Paul was now thumbing through invoices from distributors at the counter. I didn't see Mimi, but given her minuscule size, she could be anywhere, simply out of sight. She was certainly somewhere on the floor, helping beginners become professionals.
"Hey, boss," I greeted him. "the first van? It drives like it's straight off the showroom, wanna come look?"

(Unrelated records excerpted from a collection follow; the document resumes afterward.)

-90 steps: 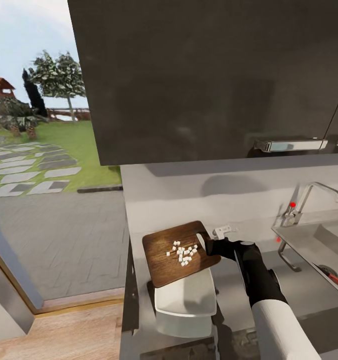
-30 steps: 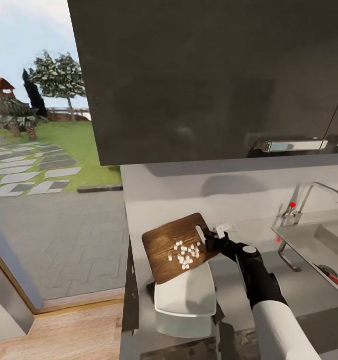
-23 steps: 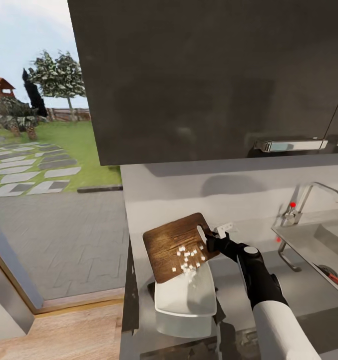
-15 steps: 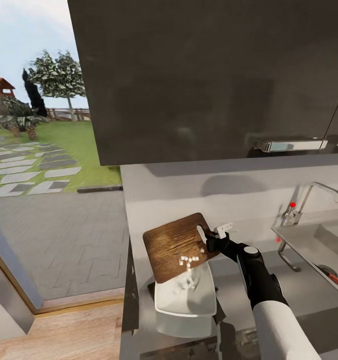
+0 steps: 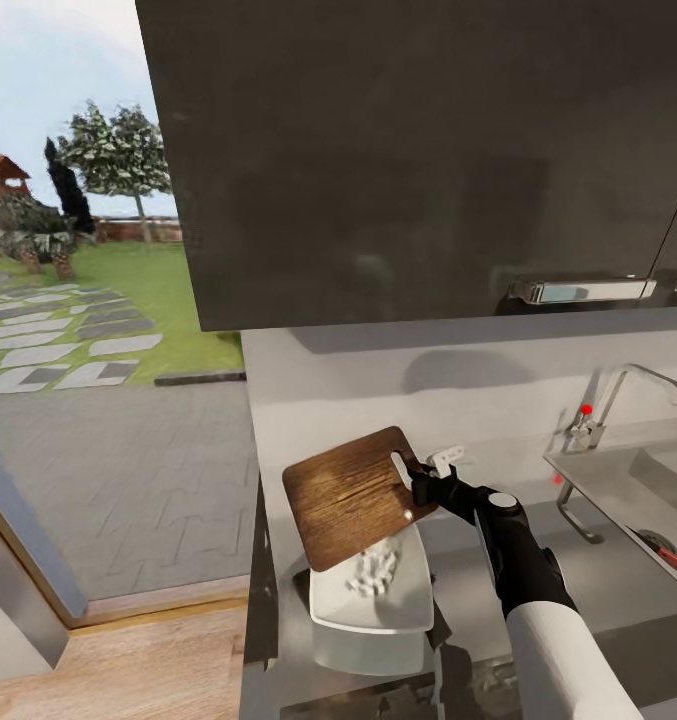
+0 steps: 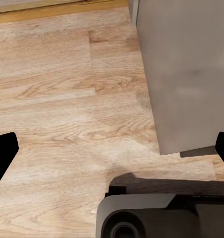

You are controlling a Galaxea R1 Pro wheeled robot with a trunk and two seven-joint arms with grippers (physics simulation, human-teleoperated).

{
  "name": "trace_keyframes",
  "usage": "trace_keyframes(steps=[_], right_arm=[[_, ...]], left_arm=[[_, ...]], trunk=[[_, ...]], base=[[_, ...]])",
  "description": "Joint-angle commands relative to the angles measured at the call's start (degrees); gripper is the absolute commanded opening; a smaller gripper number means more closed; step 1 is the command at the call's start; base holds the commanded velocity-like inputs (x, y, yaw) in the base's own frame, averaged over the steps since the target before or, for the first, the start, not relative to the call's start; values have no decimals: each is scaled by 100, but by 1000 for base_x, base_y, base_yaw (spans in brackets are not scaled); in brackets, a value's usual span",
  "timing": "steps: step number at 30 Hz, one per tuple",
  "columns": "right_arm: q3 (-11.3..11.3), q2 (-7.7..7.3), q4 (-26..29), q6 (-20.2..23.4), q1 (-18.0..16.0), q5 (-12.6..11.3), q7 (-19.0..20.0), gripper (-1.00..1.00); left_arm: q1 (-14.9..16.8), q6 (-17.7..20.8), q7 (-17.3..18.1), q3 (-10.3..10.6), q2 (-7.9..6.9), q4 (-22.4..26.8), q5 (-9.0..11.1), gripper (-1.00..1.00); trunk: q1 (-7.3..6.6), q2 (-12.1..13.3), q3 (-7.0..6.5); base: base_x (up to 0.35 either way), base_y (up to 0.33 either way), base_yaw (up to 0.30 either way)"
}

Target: In the kitchen, take the Vidalia onion out of the sink, dice it on the chopping board with the paring knife, put the diced onion into the bowl on the countertop, then place both the paring knife and the chopping board into the sink.

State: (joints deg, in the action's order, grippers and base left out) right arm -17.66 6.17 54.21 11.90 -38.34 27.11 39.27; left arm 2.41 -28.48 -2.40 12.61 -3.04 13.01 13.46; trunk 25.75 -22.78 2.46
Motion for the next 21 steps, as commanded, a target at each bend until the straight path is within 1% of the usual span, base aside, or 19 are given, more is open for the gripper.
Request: trace_keyframes(steps=[1, 11, 21], right_arm=[[-27, 11, 10, 30, -7, 23, 46, -100], [-4, 48, 10, 31, -7, 23, 37, -100], [-1, 51, 10, 31, -7, 23, 37, -100]], left_arm=[[5, -18, -26, 49, -4, -1, 34, 100], [5, -18, -24, 49, 5, -1, 34, 100], [5, -18, -24, 49, 5, -1, 34, 100]], trunk=[[4, -14, 14], [4, -14, 14], [4, -14, 14]], base=[[0, 0, 0], [0, 0, 0], [0, 0, 0]])
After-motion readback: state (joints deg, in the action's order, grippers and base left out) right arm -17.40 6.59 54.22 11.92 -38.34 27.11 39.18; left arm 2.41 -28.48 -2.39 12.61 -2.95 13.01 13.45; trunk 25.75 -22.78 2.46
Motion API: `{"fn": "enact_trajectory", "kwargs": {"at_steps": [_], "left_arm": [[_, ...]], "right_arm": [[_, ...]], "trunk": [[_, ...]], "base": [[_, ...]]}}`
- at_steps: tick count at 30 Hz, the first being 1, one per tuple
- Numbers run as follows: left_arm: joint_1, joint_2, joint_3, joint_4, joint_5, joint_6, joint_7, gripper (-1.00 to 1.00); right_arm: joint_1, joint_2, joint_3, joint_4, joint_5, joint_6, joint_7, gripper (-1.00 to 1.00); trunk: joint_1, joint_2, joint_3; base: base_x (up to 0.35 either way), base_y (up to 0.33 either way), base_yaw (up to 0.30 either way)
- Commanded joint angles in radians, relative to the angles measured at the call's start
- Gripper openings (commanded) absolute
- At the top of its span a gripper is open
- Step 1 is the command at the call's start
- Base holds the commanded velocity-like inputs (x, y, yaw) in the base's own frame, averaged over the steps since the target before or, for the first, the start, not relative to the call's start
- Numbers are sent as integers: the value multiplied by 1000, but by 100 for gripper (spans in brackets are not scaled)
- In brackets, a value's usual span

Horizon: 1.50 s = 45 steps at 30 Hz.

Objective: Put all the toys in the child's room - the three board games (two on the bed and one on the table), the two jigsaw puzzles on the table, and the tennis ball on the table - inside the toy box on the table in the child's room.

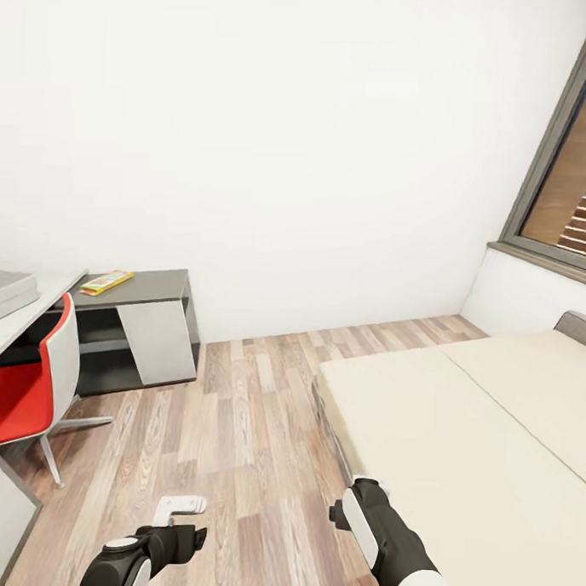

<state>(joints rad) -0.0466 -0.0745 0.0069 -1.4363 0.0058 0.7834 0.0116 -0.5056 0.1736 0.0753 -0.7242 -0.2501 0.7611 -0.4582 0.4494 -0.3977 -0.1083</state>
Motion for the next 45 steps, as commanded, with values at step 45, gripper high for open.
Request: {"fn": "enact_trajectory", "kwargs": {"at_steps": [45], "left_arm": [[-1, -14, -2, 0, 0, 4, 2, 100]], "right_arm": [[1, 1, 14, -1, -9, -24, -7, 100]], "trunk": [[1, -2, -8]], "base": [[-42, -43, 115]]}}
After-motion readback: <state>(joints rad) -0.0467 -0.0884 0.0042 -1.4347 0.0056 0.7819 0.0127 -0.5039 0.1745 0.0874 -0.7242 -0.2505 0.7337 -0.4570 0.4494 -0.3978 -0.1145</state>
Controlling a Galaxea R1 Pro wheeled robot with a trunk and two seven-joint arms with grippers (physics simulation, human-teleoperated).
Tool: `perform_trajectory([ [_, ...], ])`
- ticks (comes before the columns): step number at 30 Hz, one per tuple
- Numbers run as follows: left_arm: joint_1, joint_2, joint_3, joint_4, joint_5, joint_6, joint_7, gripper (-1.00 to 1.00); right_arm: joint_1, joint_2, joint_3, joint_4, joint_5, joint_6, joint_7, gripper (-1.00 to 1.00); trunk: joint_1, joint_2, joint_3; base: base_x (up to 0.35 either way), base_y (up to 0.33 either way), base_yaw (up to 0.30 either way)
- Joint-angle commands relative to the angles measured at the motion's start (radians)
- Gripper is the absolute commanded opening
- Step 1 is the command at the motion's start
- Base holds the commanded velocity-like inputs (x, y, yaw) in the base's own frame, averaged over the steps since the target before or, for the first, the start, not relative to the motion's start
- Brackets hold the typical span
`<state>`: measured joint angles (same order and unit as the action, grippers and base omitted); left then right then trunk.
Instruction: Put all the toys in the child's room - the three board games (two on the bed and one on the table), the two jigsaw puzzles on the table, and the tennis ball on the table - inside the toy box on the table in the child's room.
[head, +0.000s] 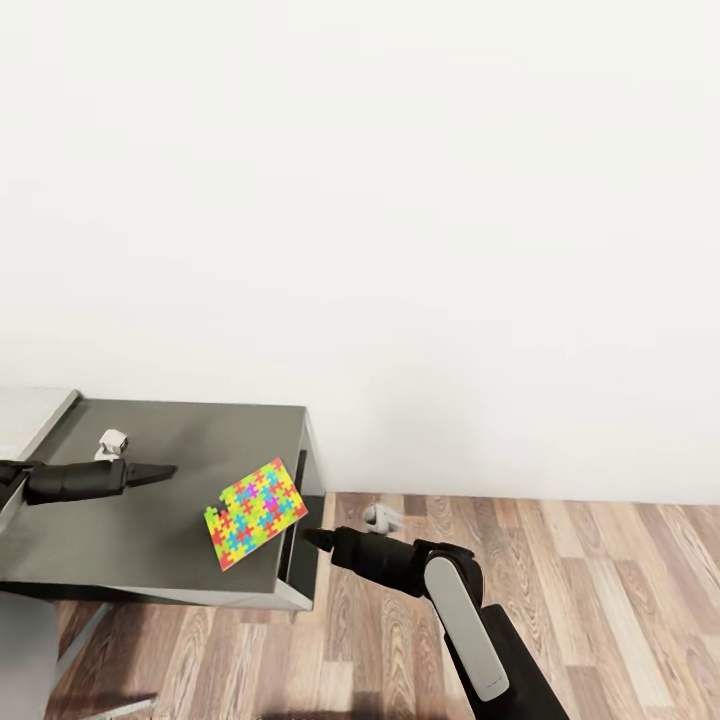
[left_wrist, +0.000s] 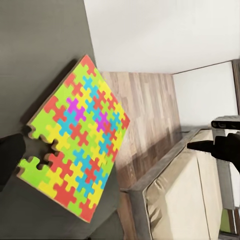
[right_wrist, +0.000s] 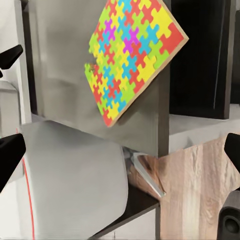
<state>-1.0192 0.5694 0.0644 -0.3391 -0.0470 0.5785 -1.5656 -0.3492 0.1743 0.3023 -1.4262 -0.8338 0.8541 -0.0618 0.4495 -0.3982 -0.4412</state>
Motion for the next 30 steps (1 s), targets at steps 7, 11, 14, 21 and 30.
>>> perform_trajectory([
  [7, -0.001, -0.001, 0.002, 0.000, -0.005, 0.011, -0.005, 1.00, 0.000, 0.000, 0.000, 0.000, -0.007, 0.002, -0.006, 1.00, 0.001, -0.002, -0.002, 0.012, 0.000, 0.273],
  [11, -0.001, -0.002, 0.003, 0.000, -0.005, 0.011, -0.005, 1.00, -0.001, 0.000, -0.001, 0.000, -0.006, 0.002, -0.006, 1.00, 0.001, -0.002, -0.002, 0.105, 0.000, 0.104],
  [14, -0.001, -0.003, 0.002, 0.000, -0.005, 0.011, -0.005, 1.00, -0.001, 0.000, -0.001, 0.000, -0.006, 0.002, -0.006, 1.00, 0.001, -0.002, -0.002, 0.046, 0.000, 0.026],
  [21, -0.001, -0.003, 0.002, 0.000, -0.005, 0.011, -0.005, 1.00, 0.000, 0.000, -0.001, -0.001, -0.007, 0.002, -0.004, 1.00, 0.001, -0.002, -0.002, 0.010, 0.000, 0.005],
  [30, -0.001, -0.003, 0.003, 0.000, -0.005, 0.011, -0.005, 1.00, 0.000, 0.000, -0.002, -0.002, -0.007, 0.003, -0.004, 1.00, 0.001, -0.002, -0.002, 0.000, 0.000, 0.000],
])
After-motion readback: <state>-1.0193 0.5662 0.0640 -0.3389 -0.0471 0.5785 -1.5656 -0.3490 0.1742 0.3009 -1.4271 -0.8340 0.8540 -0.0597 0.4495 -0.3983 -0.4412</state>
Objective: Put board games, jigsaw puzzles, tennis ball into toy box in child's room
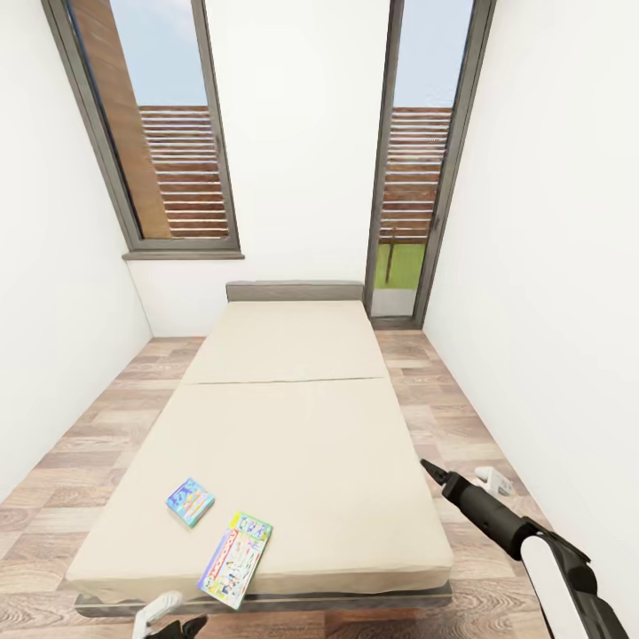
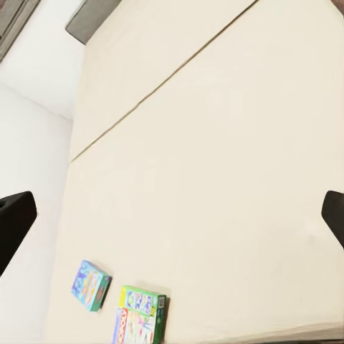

"Yes, I can use a break from numbers. I owe you another damn extra paycheck, by the way. Comparing the invoices from last week's to now is a one-eighty." He was pretty peeved, and it showed. "Our food costs seem to have been cut in half. No matter that our event schedule hasn't really changed, and our distributors haven't dropped their prices out of the goodness of their hearts.... A lot of food was walking out of this building, enough to measure at a glance. I'd say a certain phrase to you but it pisses you off, and at this point I can't blame you. We were running a business based on emotion, on heart, and not on intelligence. It hurts admitting you were wrong, but we were."
"Well.... At least you finally caught on."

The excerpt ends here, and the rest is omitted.